Performance will be affected by the thickness of the copper layer, although increasing thickness imposes a price premium, so there may be a trade-off between cost and performance.
Another option to increase electrical conductivity is to add a solder layer on top of the outer plate by changing the solder resistance layer. However, you can get better performance by adding a PCB busbar or external wire between the points on the board where the power component is installed.
Because the shortest cable routing is required, the power modules should be as close together as possible in the best direction to achieve a shorter cable length. This can include mounting parts on both sides of the board to achieve this.
Ideally, the cables carrying sensitive signals should be kept away from the power supply on the unconnected plate and separated from the power supply by the grounding layer. The signal wiring should not be parallel to the power wiring carrying the power supply to prevent noise coupling from the power supply to the signal. If the approach is unavoidable, the signal wiring should cross the power wiring at 90 degrees to minimize the noise coupling effect.
All power circuits generate heat, so board design needs to include thermal management. Therefore, the primary layout consideration should be element placement, separating the heating element from the heat sensitive element as much as possible, while keeping the length of the line short.
The next consideration was to use the circuit board's copper to provide thermal conductivity to distribute heat more evenly away from hot spots and in areas that allow for heat dissipation.

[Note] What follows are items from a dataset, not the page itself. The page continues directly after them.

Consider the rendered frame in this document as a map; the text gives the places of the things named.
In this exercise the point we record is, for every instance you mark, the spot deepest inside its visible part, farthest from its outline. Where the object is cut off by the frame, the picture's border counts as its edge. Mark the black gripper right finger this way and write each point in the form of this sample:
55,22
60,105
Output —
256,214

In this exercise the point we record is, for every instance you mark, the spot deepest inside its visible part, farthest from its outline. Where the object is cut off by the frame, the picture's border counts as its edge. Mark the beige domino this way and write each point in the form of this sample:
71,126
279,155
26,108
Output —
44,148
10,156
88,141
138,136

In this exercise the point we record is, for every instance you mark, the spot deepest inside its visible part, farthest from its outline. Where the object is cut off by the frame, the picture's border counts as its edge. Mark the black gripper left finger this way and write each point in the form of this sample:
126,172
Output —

A potential problem with switch-mode power supplies is that the feedback control circuit usually contains a temperature sensitive element that needs to be co-located with the heating switch element. If not checked, hot spots cause power instability and aggravate heat dissipation.
The power supply can be the source of most heat and noise problems in a PCB, so board design must take this into account from the start. Good circuit board design starts with good power supply layout.